I always wonder what it would it be like to have a really "close" family. Most people say that little rivals and disputes here and there are the daily routines of siblings, but sometimes its just boarderline FRUSTRATING! I understand in order to become an interwined family, hard work and effort must be but into it. There comes times that call for compassion, understanding and patience (ALOT OF IT apparently). However there are just moments when you can strangle yourself from the frustration. I just wished i could let things slide and not be bothered by it, but for some reason i can't seem to get rid of the anger that bottles up inside of me. Why is that?!??!?!?!?!
Although i have not read a lot of passages from the bible yet, but i know for a fact that He is so forgiving. I mean He died on the cross for US, even when we don't truely deserve it. I know in comparision to what He's been through, my sibling rivals are the least bit significant. But it's still astonishing to me as to how forgiving God really is. He is truely all mighty! I just wish someday i can learn to be as forgiving as he is.

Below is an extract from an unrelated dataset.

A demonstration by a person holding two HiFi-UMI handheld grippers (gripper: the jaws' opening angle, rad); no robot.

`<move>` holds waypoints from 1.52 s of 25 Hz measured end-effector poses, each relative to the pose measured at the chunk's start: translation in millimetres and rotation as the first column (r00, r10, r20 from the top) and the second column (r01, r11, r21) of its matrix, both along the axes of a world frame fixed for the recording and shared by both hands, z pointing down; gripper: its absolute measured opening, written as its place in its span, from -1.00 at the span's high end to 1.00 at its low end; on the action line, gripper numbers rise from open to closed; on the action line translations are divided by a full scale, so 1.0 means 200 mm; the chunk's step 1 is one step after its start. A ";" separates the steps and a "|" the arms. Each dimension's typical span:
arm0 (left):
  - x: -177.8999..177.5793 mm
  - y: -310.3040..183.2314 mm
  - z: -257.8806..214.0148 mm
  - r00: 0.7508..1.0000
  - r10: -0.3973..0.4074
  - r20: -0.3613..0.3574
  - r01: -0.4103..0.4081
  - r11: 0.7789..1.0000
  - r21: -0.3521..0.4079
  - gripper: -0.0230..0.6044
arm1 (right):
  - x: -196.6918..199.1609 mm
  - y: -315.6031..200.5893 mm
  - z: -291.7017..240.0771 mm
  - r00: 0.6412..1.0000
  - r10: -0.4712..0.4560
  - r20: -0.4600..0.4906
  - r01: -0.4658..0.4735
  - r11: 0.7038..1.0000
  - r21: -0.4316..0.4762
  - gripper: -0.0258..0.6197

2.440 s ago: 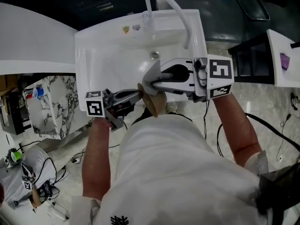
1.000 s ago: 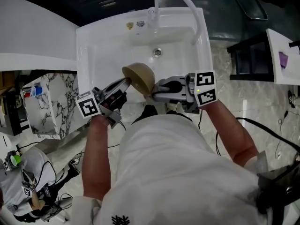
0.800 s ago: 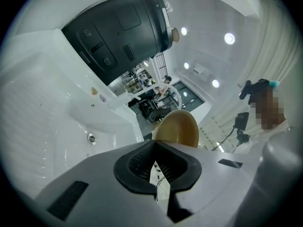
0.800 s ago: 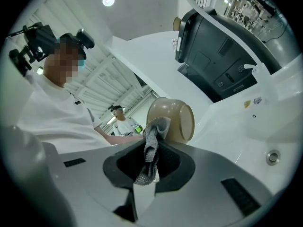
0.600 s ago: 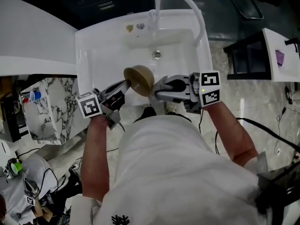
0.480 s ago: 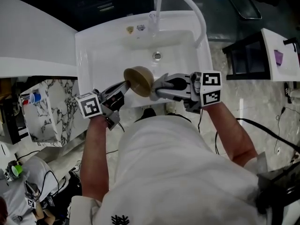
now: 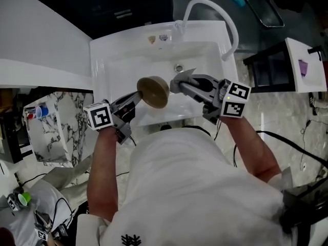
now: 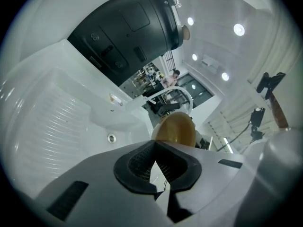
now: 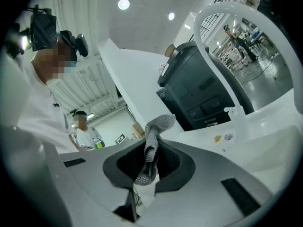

On another note, yesterday i was watching Opera (which i FINALLY got a chance to). They had Meg Ryan and Lucy Lui on talking about the tramatic experiences when they went to countries that were surounded by devastations. I believe Meg went to India and sought out groups of women that were empowering themselves although they dont' have a lot. Lucy also went to a part of Asia where they experienced a dramatic earthquake that left millions dead and basically nothing left of the land. They had lost everything! It really got me thinking. Am i really being productive in what i do. I mean in terms of how significant what i do is in affecting others. Sometimes i think we take for granted that things we have because its so easy to obtain for us. For example, school seems like a daily task in which we must complete. But in other countries, people have to walk miles just to sit in a tent to learn a little something. Also, we can leave our plates full of food because we are just too full to take another bit. Meanwhile, others have gone on for days without water and food. After watching this, i wonder why i get so attempted in buying those "brand name" clothing or buy so much food to eat until my belly button popped or generally spend money like theres no worries in the world. But in fact, if i had resisted my need to buy that Artizia shirt, a child could go to school for a year. If i bought a cheaper meal and saved a couple dollars, a town would be able to get food, water and shelter. Or if i didnt' watch that movie in the theaters, thousands of people could get better (or some form of) medical treatment. Theres so much we can do with the little changes in our lives. It may seem insignificant to us, but it means the WORLD to them. After watching the show, i've come to ponder if what i do in the future (i.e. become an accountant) can actually help those in need. I say that "if i were well-off, i would go to help people in the 3rd world countries". But the fact is that I am selfish in saying that. Selfish in the sense that i am thinking of myself. You don't have to be rich to help those in need. All that is needed is a giving heart. Truely, i'm awaiting on my calling to see what i can be to make that difference.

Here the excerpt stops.